**PROBLEM TO SOLVE:** Produce an exact transcription of every entry.
(DATA UNDER STUDY)
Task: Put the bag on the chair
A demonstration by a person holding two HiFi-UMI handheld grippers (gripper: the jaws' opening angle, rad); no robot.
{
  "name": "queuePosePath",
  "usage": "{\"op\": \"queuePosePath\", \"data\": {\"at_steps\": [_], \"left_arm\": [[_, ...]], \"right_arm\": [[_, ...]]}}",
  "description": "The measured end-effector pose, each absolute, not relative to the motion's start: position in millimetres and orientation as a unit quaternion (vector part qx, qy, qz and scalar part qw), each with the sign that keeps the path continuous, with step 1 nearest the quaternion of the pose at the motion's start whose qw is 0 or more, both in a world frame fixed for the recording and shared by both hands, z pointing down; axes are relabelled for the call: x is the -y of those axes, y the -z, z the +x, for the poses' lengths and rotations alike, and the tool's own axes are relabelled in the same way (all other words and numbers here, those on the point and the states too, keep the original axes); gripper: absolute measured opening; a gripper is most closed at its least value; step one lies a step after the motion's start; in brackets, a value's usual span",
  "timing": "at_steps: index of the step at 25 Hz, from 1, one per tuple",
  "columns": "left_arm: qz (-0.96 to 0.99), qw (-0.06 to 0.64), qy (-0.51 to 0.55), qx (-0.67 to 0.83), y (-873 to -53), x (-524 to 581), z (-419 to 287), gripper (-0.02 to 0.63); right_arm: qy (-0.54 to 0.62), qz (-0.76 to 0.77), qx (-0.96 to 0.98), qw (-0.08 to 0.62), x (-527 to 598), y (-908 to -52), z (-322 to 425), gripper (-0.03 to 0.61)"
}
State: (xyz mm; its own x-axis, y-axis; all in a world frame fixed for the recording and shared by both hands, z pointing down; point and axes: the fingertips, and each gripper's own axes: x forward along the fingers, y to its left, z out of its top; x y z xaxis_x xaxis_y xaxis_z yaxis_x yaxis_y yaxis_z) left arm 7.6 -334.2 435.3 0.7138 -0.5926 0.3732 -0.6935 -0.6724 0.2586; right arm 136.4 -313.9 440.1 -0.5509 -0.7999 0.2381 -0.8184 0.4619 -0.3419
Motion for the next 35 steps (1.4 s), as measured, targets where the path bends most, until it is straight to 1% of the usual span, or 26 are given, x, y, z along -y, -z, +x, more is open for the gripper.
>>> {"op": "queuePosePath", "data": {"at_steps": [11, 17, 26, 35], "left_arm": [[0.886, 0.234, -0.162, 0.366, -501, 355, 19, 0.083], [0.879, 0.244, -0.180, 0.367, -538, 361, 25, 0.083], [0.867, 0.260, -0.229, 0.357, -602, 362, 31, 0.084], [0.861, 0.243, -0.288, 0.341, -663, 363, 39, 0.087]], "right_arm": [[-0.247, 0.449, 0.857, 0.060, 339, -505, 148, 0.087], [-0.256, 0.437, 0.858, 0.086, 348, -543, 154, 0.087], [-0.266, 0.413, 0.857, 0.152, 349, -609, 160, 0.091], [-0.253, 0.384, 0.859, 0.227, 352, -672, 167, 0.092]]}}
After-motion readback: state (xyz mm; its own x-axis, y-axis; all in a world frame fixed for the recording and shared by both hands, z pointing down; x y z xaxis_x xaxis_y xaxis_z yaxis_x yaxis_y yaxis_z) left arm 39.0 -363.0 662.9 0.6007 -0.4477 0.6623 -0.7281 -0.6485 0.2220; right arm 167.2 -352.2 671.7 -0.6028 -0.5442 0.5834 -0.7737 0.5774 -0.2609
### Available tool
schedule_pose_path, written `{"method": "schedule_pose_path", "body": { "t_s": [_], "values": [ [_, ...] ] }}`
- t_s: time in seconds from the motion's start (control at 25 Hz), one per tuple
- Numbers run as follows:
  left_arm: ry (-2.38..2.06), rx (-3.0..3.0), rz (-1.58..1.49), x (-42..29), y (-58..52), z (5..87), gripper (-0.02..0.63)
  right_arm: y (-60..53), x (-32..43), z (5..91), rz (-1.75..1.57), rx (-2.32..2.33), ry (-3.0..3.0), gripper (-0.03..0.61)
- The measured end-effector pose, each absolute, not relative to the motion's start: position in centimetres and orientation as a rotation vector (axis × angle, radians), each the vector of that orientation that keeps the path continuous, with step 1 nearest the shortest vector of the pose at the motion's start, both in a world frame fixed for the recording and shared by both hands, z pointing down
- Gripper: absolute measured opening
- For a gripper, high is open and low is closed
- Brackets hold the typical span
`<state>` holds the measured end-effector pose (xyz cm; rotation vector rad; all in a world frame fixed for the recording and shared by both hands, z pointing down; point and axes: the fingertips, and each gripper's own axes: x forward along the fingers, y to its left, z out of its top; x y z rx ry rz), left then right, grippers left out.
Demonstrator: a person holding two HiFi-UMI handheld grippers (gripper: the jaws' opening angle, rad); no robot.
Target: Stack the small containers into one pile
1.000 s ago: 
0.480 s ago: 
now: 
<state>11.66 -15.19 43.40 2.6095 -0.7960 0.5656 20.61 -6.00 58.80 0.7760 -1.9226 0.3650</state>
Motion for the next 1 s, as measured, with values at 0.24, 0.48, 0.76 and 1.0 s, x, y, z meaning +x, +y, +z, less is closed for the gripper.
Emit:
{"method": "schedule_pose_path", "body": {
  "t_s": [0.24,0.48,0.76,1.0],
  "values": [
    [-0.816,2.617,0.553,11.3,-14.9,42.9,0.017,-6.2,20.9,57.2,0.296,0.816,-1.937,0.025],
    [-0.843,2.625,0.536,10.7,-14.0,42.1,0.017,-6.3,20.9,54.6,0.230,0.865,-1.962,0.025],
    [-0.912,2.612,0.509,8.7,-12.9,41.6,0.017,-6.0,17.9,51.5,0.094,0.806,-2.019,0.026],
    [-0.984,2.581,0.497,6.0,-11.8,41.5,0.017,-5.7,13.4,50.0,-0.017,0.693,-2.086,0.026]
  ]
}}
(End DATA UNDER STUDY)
**YOUR SOLUTION:**
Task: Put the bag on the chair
A demonstration by a person holding two HiFi-UMI handheld grippers (gripper: the jaws' opening angle, rad); no robot.
{
  "name": "queuePosePath",
  "usage": "{\"op\": \"queuePosePath\", \"data\": {\"at_steps\": [_], \"left_arm\": [[_, ...]], \"right_arm\": [[_, ...]]}}",
  "description": "The measured end-effector pose, each absolute, not relative to the motion's start: position in millimetres and orientation as a unit quaternion (vector part qx, qy, qz and scalar part qw), each with the sign that keeps the path continuous, with step 1 nearest the quaternion of the pose at the motion's start whose qw is 0 or more, both in a world frame fixed for the recording and shared by both hands, z pointing down; axes are relabelled for the call: x is the -y of those axes, y the -z, z the +x, for the poses' lengths and rotations alike, and the tool's own axes are relabelled in the same way (all other words and numbers here, those on the point and the states too, keep the original axes); gripper: absolute measured opening; a gripper is most closed at its least value; step one lies a step after the motion's start; in brackets, a value's usual span",
  "timing": "at_steps: index of the step at 25 Hz, from 1, one per tuple",
  "columns": "left_arm: qz (-0.96 to 0.99), qw (-0.06 to 0.64), qy (-0.51 to 0.55), qx (-0.67 to 0.83), y (-873 to -53), x (-524 to 581), z (-419 to 287), gripper (-0.02 to 0.63); right_arm: qy (-0.54 to 0.62), qz (-0.76 to 0.77), qx (-0.96 to 0.98), qw (-0.08 to 0.62), x (-527 to 598), y (-908 to -52), z (-322 to 425), gripper (-0.03 to 0.61)"
}
State: (xyz mm; its own x-axis, y-axis; all in a world frame fixed for the recording and shared by both hands, z pointing down; point and axes: the fingertips, and each gripper's own axes: x forward along the fingers, y to its left, z out of its top; x y z xaxis_x xaxis_y xaxis_z yaxis_x yaxis_y yaxis_z) left arm 7.6 -334.2 435.3 0.7138 -0.5926 0.3732 -0.6935 -0.6724 0.2586; right arm 136.4 -313.9 440.1 -0.5509 -0.7999 0.2381 -0.8184 0.4619 -0.3419
Motion for the next 35 steps (1.4 s), as measured, targets where the path bends most, until it is straight to 1% of the usual span, or 26 are given, x, y, z along -y, -z, +x, more is open for the gripper.
>>> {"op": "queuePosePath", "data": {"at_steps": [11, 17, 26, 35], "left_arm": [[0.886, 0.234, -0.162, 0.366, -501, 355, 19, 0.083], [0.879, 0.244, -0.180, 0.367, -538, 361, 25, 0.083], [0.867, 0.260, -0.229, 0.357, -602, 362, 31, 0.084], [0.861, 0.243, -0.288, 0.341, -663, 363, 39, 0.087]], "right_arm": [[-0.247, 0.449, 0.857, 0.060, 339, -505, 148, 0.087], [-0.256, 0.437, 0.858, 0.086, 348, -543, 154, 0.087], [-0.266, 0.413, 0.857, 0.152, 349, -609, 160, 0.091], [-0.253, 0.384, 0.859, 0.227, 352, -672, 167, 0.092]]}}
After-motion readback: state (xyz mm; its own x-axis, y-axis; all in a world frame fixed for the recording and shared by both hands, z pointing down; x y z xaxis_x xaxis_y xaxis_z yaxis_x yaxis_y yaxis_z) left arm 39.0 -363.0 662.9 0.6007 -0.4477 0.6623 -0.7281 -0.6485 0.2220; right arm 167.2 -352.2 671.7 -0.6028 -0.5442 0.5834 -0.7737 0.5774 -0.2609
### Available tool
schedule_pose_path, written `{"method": "schedule_pose_path", "body": { "t_s": [_], "values": [ [_, ...] ] }}`
- t_s: time in seconds from the motion's start (control at 25 Hz), one per tuple
- Numbers run as follows:
  left_arm: ry (-2.38..2.06), rx (-3.0..3.0), rz (-1.58..1.49), x (-42..29), y (-58..52), z (5..87), gripper (-0.02..0.63)
  right_arm: y (-60..53), x (-32..43), z (5..91), rz (-1.75..1.57), rx (-2.32..2.33), ry (-3.0..3.0), gripper (-0.03..0.61)
- The measured end-effector pose, each absolute, not relative to the motion's start: position in centimetres and orientation as a rotation vector (axis × angle, radians), each the vector of that orientation that keeps the path continuous, with step 1 nearest the shortest vector of the pose at the motion's start, both in a world frame fixed for the recording and shared by both hands, z pointing down
- Gripper: absolute measured opening
- For a gripper, high is open and low is closed
- Brackets hold the typical span
`<state>` holds the measured end-effector pose (xyz cm; rotation vector rad; all in a world frame fixed for the recording and shared by both hands, z pointing down; point and axes: the fingertips, and each gripper's own axes: x forward along the fingers, y to its left, z out of its top; x y z rx ry rz), left then right, grippers left out.
Demonstrator: a person holding two HiFi-UMI handheld grippers (gripper: the jaws' opening angle, rad); no robot.
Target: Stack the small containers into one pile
1.000 s ago: 
0.480 s ago: 
now: 
<state>11.66 -15.19 43.40 2.6095 -0.7960 0.5656 20.61 -6.00 58.80 0.7760 -1.9226 0.3650</state>
Motion for the next 1 s, as measured, with values at 0.24, 0.48, 0.76 and 1.0 s, x, y, z meaning +x, +y, +z, less is closed for the gripper.
Emit:
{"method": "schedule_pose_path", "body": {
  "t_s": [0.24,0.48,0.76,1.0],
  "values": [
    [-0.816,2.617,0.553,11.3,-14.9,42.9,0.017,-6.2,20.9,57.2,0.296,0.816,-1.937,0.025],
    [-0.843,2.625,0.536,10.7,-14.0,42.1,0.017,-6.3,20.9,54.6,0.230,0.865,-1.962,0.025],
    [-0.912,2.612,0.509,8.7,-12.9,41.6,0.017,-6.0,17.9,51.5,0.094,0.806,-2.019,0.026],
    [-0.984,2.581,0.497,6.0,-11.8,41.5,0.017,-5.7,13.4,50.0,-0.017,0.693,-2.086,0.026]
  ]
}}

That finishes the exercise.